YOUR INSTRUCTIONS:
Please give back the listing below word for word and drop any images.

RECORDED INFORMATION:
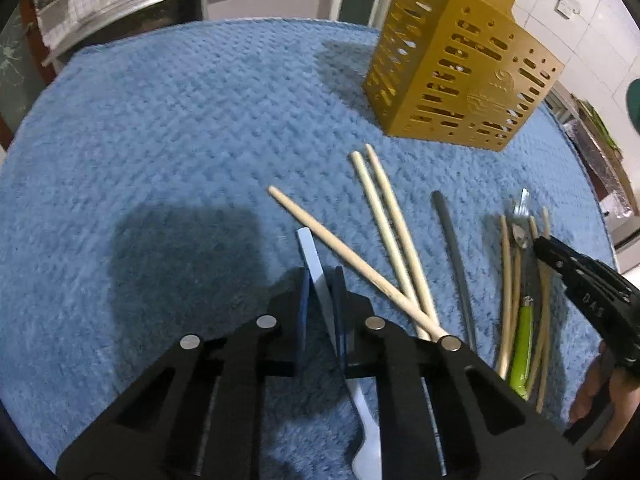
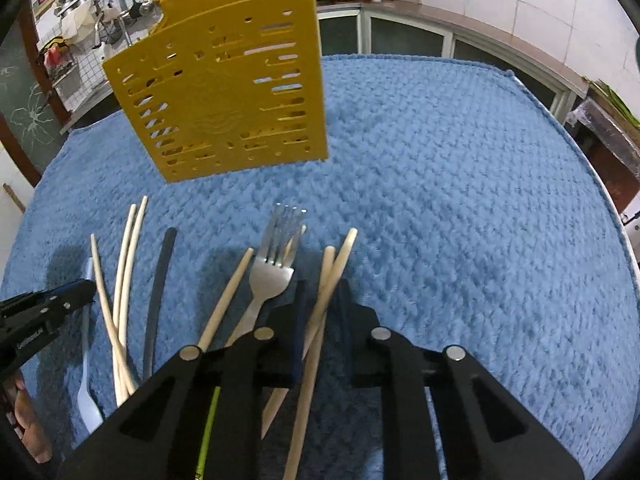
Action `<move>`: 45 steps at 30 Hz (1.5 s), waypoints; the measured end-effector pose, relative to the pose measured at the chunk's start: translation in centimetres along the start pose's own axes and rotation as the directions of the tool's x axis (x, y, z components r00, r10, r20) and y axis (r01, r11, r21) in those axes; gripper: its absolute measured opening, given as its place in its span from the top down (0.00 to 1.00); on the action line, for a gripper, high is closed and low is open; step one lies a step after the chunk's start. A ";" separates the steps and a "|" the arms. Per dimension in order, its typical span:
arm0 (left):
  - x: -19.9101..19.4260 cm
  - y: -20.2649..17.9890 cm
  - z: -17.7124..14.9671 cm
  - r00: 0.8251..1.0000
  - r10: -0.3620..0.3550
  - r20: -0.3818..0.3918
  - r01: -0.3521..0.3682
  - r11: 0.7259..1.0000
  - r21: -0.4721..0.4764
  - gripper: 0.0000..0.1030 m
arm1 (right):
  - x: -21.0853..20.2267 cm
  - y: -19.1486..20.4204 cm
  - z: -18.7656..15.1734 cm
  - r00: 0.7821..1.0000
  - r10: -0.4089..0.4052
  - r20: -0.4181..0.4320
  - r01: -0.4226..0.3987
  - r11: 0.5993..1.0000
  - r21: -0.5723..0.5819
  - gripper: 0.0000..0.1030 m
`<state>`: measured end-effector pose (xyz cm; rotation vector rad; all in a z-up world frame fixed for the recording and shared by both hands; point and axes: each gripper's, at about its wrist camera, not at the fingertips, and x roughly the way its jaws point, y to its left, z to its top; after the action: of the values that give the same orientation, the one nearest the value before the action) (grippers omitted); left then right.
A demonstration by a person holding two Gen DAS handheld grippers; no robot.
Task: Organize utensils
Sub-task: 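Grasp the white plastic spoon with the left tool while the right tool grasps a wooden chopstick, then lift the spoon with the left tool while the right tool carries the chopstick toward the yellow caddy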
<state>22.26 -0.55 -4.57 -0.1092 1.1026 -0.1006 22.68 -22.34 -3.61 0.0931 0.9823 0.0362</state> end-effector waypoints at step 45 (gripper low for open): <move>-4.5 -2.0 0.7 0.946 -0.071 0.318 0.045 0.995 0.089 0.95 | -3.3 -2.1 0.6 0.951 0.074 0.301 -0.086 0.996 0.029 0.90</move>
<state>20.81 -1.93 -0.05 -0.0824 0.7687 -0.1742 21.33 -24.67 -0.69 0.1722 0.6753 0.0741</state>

ANSWER FOR THE TASK:
Action `<move>`: 45 steps at 30 Hz (1.5 s), waypoints; the measured end-effector pose, relative to the pose measured at the chunk's start: translation in centimetres along the start pose's own axes and rotation as the directions of the tool's x axis (x, y, z components r00, r10, r20) and y axis (r01, r11, r21) in those axes; gripper: its absolute measured opening, given as its place in its span from the top down (0.00 to 1.00); on the action line, for a gripper, high is closed and low is open; step one lies a step after the chunk's start. A ";" separates the steps and a "|" the arms. Per dimension in order, its typical span:
arm0 (left):
  - x: -19.9101..19.4260 cm
  - y: -20.2649..17.9890 cm
  - z: -17.7124..14.9671 cm
  - r00: 0.8251..1.0000
  - r10: -0.3620..0.3550
  - r20: -0.3818..0.3918
  - r01: -0.3521..0.3682
  - r11: 0.7259..1.0000
  - r21: -0.4721..0.4764
  - gripper: 0.0000..0.1030 m
arm1 (right):
  - x: -21.0853..20.2267 cm
  - y: -19.1486..20.4204 cm
  - z: -18.7656..15.1734 cm
  - r00: 0.7821..1.0000
  - r10: -0.4089..0.4052
  - r20: -0.4181..0.4320
  - r01: -0.4226..0.3987
  - r11: 0.5993..1.0000
  - r21: -0.5723..0.5819
  - gripper: 0.0000..0.1030 m
`<state>`: measured end-effector pose (xyz cm; rotation vector rad; all in a z-up world frame fixed for the recording and shared by both hands; point and axes: each gripper's, at about its wrist camera, not at the fingertips, and x roughly the way its jaws point, y to its left, z to its top; after the action: of the values that give the same orientation, the one nearest the value before the action) (grippers omitted); left then right.
A demonstration by a person holding two Gen DAS handheld grippers; no robot.
Task: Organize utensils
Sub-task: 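Grasp the white plastic spoon with the left tool while the right tool grasps a wooden chopstick, then lift the spoon with the left tool while the right tool carries the chopstick toward the yellow caddy
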<state>22.26 -0.55 -4.57 -0.1092 1.1026 -0.1006 22.68 -22.34 -3.61 0.0931 0.9823 0.0362</state> end-effector waypoints at step 45 (gripper low for open): <move>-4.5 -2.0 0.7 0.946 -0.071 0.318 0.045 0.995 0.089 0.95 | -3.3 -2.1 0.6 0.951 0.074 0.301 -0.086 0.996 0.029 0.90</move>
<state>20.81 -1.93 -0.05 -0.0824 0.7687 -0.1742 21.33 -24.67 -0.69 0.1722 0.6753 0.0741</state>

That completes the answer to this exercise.